Plan Experiment Skill

Transform a scope report into an experiment plan. The output is both a research design AND an implementation plan — it describes what is being tested, how to build the experiment infrastructure, and what to run. The plan is posted as a GitHub issue for human review before any compute is spent.

The plan must be specific and actionable: an implementer should be able to read it and know exactly what files to create, what environment to set up, what commands to run, and what results to collect. Everything is planned to live in one self-contained folder under research/.

When to Use

As the second step of the research recipe (phase 1)
When you have a scope report and need to plan an experiment

Arguments

/autoskillit:plan-experiment {scope_report_path} [{revision_guidance}]

{scope_report_path} — Absolute path to the scope report produced by /autoskillit:scope (required).

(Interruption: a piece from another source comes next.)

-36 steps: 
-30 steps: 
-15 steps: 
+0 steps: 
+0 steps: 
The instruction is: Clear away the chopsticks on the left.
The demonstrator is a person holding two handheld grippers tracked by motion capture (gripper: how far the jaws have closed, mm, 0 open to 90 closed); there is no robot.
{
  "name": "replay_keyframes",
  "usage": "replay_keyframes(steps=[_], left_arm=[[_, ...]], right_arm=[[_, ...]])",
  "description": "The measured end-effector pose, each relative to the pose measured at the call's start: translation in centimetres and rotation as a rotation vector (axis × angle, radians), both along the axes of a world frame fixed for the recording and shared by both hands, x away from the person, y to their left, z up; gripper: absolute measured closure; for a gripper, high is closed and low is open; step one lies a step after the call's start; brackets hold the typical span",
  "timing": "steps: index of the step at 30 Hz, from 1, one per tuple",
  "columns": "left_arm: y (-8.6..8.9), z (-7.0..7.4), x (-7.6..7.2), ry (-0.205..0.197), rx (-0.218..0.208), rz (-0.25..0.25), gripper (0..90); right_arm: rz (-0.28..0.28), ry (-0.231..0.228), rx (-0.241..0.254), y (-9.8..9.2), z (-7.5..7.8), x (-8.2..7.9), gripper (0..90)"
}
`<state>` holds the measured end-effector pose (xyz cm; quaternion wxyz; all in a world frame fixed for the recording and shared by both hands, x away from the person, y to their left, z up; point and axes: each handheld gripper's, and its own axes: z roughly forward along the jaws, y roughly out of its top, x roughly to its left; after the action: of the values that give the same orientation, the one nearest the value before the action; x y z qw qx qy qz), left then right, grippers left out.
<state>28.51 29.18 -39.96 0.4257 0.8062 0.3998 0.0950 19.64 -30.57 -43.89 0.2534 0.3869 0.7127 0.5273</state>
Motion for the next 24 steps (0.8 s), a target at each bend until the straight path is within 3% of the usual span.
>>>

Scan tokens after the skill name for the first path-like token (starts with /, ./, or .autoskillit/).

{revision_guidance} — Optional. Absolute path to revision guidance produced by /autoskillit:review-design when verdict=REVISE. Scan for the second path-like token. When absent or empty (first pass), proceed normally. When present, read it and incorporate the feedback before writing the plan.

Critical Constraints

NEVER:

Modify any source code files
Create files outside {{AUTOSKILLIT_TEMP}}/plan-experiment/ directory
Write implementation code — this skill produces a plan only
Skip the threats-to-validity section
Leave success criteria vague — every criterion must be measurable
Omit the environment assessment — always explicitly state whether a custom environment is needed or not, and why
Omit YAML frontmatter unless a V1–V4 ERROR is triggered — every plan must have frontmatter
Write frontmatter after the # Experiment Plan: heading — it always goes BEFORE
Run subagents in the background (run_in_background: true is prohibited)

ALWAYS:

Use model: "sonnet" when spawning all subagents via the Task tool
Write output to {{AUTOSKILLIT_TEMP}}/plan-experiment/ directory
State hypotheses as falsifiable claims with measurable outcomes
Define metrics before describing the method
Reference specific files, functions, and test fixtures from the scope report
Plan all artifacts into one self-contained research/YYYY-MM-DD-{slug}/ folder
Include implementation phases that an implementer can follow step by step
Write YAML frontmatter between --- delimiters BEFORE the # Experiment Plan: heading
Apply all 9 validation rules before writing the frontmatter block
Log V1–V4, V9 ERRORs in a ## Frontmatter Validation Errors section instead of writing frontmatter
Log V5–V8 WARNINGs as # WARNING: ... YAML comments on the relevant field lines

Workflow

Step 1 — Read Scope and Revision Guidance

Detect and read inputs:

Read the scope report at {scope_report_path}. Extract:
- The research question
- Known/unknown matrix
- Proposed investigation directions
- Success criteria hints
- External research findings
If a second path-like token is present and resolves to an existing file, read {revision_guidance}. Extract all revision instructions — these take priority over your initial analysis in Step 2. Note which sections of the plan need rework. When absent or empty, omit this sub-step and proceed normally (first pass).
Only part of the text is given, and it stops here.